…cont’d

The banks that finance so much of the private equity industry expected to be left holding massive loan losses, but were able to dispose of the loans, even if they were at a discount. This allowed them to free enough capital to meet their capital requirements.

Contrary to the popular sentiment at the time, there were very few private equity bankruptcies and governments, generally, did not move to constrain the industry. The experience was the same on both sides of the Canada-U.S. border.

He took a dig at cynics who blamed private equity for “everything from leprosy to climate change,” while conceding that “(private equity) was not actually blamed all that much for the downturn.”

He chalks it up to the visibility of the banks and attention attracted by their loans. But in Europe, the story is quite different, and there is growing anti-private equity sentiment.

“The EU is considering a directive that will dramatically change private equity growth. If it goes through, Canada and the U.S. would not be able to raise money from private equity investors in Europe,” Rubenstein said. “Governments in the EU are probably the greatest threat to private equity right now. The EU would be the centre of much intense lobbying and activities.”

Europe has dubbed private equity ‘Anglo-Saxon capital’ as many continental Europeans firmly believe the industry benefits only the U.S., Canada and the UK.

“And that is not a term of endearment,” says Rubenstein. “Improving the image is important. Trade associations and other organizations in the U.S. and Canada, and those around the world, could improve the image of the industry.”

Efforts are being made to increase social awareness of the industry and to develop guidelines for responsible investment, he says.

The private equity industry is on the upswing, says Rubenstein. “One survey shows over 51% of institutional investors say they would again begin commitment to private equity funds.”

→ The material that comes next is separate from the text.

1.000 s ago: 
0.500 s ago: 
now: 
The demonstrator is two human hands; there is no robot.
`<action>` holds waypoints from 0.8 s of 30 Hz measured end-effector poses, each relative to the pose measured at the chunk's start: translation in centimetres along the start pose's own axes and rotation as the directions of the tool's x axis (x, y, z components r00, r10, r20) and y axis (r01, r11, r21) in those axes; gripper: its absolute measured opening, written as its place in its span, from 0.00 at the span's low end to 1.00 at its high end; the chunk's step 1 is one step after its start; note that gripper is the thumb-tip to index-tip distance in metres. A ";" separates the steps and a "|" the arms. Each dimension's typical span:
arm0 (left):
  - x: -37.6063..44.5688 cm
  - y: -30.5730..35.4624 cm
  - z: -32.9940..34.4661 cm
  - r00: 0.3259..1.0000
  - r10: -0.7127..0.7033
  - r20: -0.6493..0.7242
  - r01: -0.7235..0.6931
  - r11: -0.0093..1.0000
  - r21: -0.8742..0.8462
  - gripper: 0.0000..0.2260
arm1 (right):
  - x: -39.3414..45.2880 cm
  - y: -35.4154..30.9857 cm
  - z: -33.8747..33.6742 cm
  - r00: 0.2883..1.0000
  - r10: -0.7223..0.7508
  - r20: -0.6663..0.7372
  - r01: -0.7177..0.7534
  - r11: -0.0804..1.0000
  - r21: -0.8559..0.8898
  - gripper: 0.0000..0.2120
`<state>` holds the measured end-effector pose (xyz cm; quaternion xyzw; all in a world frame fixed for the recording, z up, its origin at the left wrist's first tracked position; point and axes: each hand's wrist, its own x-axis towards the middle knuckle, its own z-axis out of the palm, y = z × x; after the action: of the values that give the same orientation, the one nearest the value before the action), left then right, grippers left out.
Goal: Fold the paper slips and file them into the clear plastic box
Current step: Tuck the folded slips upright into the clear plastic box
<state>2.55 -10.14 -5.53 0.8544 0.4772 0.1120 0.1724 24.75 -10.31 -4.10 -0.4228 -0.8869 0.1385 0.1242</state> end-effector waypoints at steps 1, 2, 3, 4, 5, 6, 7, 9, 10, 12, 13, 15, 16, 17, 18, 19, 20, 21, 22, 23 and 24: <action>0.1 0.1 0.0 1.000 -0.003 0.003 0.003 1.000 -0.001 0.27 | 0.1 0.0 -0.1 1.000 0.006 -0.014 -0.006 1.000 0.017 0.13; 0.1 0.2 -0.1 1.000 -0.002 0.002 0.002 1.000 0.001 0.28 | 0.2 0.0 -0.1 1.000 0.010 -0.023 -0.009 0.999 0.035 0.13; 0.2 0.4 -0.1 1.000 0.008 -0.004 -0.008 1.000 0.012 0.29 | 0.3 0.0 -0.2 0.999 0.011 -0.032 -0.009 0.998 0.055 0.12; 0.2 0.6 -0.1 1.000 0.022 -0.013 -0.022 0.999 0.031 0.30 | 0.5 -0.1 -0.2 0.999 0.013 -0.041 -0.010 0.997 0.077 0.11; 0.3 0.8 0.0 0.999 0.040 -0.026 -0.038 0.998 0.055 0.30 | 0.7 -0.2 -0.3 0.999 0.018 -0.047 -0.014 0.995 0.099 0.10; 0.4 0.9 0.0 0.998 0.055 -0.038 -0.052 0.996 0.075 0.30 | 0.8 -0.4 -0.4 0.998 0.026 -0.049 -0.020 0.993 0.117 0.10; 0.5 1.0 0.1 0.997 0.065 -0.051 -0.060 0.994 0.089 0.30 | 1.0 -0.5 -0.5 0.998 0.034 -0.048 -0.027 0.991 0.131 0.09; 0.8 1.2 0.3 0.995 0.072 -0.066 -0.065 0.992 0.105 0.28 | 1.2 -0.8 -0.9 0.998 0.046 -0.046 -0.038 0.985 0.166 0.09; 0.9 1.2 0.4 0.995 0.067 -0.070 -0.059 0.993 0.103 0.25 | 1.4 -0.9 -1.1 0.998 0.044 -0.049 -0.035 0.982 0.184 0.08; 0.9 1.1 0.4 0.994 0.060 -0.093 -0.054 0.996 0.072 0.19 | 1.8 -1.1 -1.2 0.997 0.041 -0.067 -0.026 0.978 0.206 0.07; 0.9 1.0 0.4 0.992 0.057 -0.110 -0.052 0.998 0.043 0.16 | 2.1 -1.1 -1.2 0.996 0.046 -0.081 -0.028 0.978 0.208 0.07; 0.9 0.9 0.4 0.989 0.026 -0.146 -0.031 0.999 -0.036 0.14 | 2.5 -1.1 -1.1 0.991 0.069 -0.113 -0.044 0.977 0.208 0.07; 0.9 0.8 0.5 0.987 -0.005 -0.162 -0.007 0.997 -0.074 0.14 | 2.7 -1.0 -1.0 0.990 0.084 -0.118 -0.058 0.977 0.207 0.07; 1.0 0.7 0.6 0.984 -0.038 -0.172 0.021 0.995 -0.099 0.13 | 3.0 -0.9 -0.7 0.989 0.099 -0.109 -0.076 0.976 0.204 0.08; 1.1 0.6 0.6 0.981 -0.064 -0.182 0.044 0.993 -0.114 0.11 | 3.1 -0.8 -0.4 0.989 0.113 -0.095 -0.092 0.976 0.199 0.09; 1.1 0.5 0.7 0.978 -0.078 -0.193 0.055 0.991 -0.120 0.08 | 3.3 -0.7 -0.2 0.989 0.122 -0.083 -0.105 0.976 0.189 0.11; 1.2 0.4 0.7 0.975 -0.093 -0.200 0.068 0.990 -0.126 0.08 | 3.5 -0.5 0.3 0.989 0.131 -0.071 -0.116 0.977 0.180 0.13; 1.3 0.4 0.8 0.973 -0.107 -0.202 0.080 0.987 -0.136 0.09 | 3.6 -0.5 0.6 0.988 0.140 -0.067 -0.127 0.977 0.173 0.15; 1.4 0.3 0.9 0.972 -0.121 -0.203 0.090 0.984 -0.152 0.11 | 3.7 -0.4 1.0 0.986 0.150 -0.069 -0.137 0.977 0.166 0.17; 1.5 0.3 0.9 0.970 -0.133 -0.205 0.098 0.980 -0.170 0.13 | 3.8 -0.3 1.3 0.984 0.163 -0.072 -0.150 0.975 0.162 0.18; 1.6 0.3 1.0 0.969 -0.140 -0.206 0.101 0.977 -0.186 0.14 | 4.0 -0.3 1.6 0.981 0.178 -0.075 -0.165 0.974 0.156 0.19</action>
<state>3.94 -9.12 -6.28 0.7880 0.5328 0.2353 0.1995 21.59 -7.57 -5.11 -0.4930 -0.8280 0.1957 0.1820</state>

That, he says, is a big change from last year. He draws attention to increasing portfolio valuations and to deals getting done with different leverage ratios and in lower multiples. “The average equity contribution has increased. In the mid-1970s average equity component was only 5%, but it went up to over 30% in 2007, and now it is at over 50%.”

Industry transformation
The private equity industry tends to transform itself to protect against recession and other negative trends. It is doing so once again by reducing the size of its deals and its funds. “I don’t think you are going to see a lot of $10 billion and $20 billion dollar funds. You will see a lot more $3 billion to $5 billion funds,” Rubenstein predicted.

Co-investments and diversification of product offerings are other trends that are predicted to emerge.

Some of the other protective measures would include sparing use of leverage, higher equity contributions, and more expensive debt. “The investment base is going to change a bit. You will see shrinkage of high-net worth investors. There will be more institutional investors, who were not as heavily hit as public pension funds were.”